By the time blues-folk player Marisa Anderson had finished her set and warmed the crowd up with her heartfelt instrumentals (with accompanying back stories), the church hall has finally filled out and the crowd eagerly awaited Van Etten’s appearance on stage. At this point some of the more eager fans have abandoned their seats and took to sitting cross-legged at the front of the hall, directly facing where Van Etten would later be performing. As the lights dimmed and the band took to the stage, a cheer went up and Van Etten launched into her first song Afraid of Nothing from her hit album Are We There.
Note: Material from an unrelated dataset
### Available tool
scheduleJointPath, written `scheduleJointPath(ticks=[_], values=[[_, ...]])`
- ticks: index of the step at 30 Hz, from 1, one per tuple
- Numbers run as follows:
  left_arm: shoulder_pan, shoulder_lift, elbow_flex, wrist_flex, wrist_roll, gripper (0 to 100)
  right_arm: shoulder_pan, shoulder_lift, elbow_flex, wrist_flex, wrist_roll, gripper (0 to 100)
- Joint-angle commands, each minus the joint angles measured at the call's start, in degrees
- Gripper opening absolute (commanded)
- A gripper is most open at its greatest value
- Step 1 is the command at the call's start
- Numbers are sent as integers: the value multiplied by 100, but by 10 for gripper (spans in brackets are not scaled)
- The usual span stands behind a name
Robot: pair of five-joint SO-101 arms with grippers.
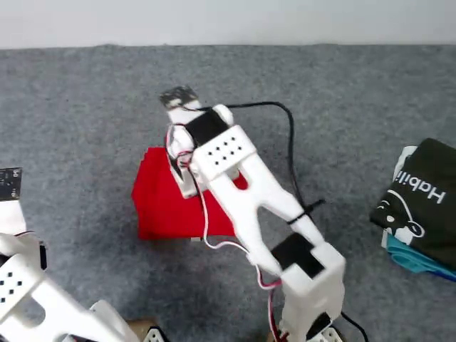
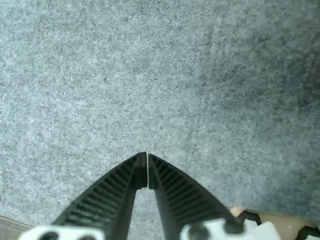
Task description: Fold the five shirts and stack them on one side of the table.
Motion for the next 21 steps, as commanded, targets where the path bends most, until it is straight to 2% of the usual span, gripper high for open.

No-one stood up from their seats; no-one sung along at the top of their voice; the entire crowd were enchanted as Van Etten lulled them into a dream like appreciation of her music.
As Van Etten cruised through hits such as Taking Chances and Tarifa, various heads in the crowd bobbed up and down in satisfaction along with her melancholy grooves. Van Etten’s charming monologues and amusing quips kept the emotional subject matter present in her songs from taking over, consequently making the entire experience far more laid back and comfortable. ‘This is our thanksgiving which is kind of crazy’ Van Etten tells the crowd, ‘I know you don’t give a shit about thanksgiving, but it means a lot [that] you give a shit about us, so thanks for being here’. While it’s clear the band were missing their families on such an important day, they didn’t let it affect their performance and played crowd favourite Your Love Is Killing Me to a wild round of applause before saying their goodbyes and promptly leaving the stage.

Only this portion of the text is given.